BEGIN Data provided
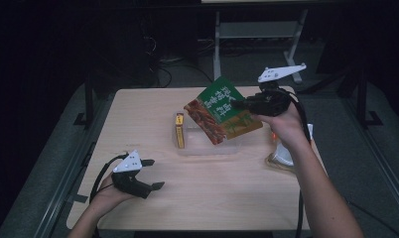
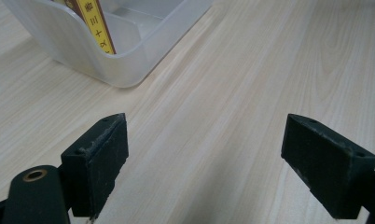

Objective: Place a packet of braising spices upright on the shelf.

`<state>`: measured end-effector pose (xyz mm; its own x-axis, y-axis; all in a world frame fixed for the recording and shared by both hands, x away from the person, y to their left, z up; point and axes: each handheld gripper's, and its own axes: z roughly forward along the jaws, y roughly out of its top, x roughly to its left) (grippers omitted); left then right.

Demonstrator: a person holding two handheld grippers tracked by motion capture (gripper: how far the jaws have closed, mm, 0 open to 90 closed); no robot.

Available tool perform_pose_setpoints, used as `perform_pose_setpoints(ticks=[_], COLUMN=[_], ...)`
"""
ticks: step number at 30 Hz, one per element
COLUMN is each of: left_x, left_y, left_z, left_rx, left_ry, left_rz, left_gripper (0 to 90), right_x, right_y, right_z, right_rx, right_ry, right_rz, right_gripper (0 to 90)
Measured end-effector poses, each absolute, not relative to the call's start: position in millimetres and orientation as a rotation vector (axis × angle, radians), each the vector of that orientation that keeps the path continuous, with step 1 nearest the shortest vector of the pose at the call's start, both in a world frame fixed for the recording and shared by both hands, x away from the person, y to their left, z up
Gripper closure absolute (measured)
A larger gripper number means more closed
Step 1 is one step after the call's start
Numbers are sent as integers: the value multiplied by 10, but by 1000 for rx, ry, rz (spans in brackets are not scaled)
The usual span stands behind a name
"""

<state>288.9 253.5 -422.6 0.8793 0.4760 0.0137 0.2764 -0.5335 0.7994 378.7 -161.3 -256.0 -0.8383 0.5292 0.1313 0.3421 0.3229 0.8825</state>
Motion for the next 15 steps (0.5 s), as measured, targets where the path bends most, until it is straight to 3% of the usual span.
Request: perform_pose_setpoints(ticks=[15], left_x=[2887], left_y=[2507], left_z=[-4249], left_rx=[2190], left_ry=[528], left_rz=[284], left_gripper=[132], right_x=[3963], right_y=[-1419], right_z=[-2577], right_rx=[925], right_ry=[2393], right_rz=[1444], right_gripper=[900])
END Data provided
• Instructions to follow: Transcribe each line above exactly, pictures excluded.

• Task response:
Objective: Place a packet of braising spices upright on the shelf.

`<state>`: measured end-effector pose (xyz mm; its own x-axis, y-axis; all in a world frame fixed for the recording and shared by both hands, x away from the person, y to their left, z up; point and axes: each handheld gripper's, and its own axes: z roughly forward along the jaws, y roughly out of its top, x roughly to its left) (grippers omitted); left then right.

Demonstrator: a person holding two handheld grippers tracked by motion capture (gripper: how far the jaws have closed, mm, 0 open to 90 closed); no robot.

Available tool perform_pose_setpoints, used as `perform_pose_setpoints(ticks=[_], COLUMN=[_], ...)`
"""
ticks: step number at 30 Hz, one per element
COLUMN is each of: left_x, left_y, left_z, left_rx, left_ry, left_rz, left_gripper (0 to 90), right_x, right_y, right_z, right_rx, right_ry, right_rz, right_gripper (0 to 90)
Measured end-effector poses, each absolute, not relative to the call's start: position in millimetres and orientation as a rotation vector (axis × angle, radians), each the vector of that orientation that keeps the path continuous, with step 1 nearest the shortest vector of the pose at the call's start, both in a world frame fixed for the recording and shared by both hands, x away from the person, y to their left, z up
Gripper closure absolute (measured)
A larger gripper number means more closed
Step 1 is one step after the call's start
Numbers are sent as integers: the value multiplied by 10, but by 1000 for rx, ry, rz (spans in brackets are not scaled)
The usual span stands behind a name
"""

<state>288.9 253.5 -422.6 0.8793 0.4760 0.0137 0.2764 -0.5335 0.7994 378.7 -161.3 -256.0 -0.8383 0.5292 0.1313 0.3421 0.3229 0.8825</state>
Motion for the next 15 steps (0.5 s), as measured, targets where the path bends most, until it is straight to 3% of the usual span.
Request: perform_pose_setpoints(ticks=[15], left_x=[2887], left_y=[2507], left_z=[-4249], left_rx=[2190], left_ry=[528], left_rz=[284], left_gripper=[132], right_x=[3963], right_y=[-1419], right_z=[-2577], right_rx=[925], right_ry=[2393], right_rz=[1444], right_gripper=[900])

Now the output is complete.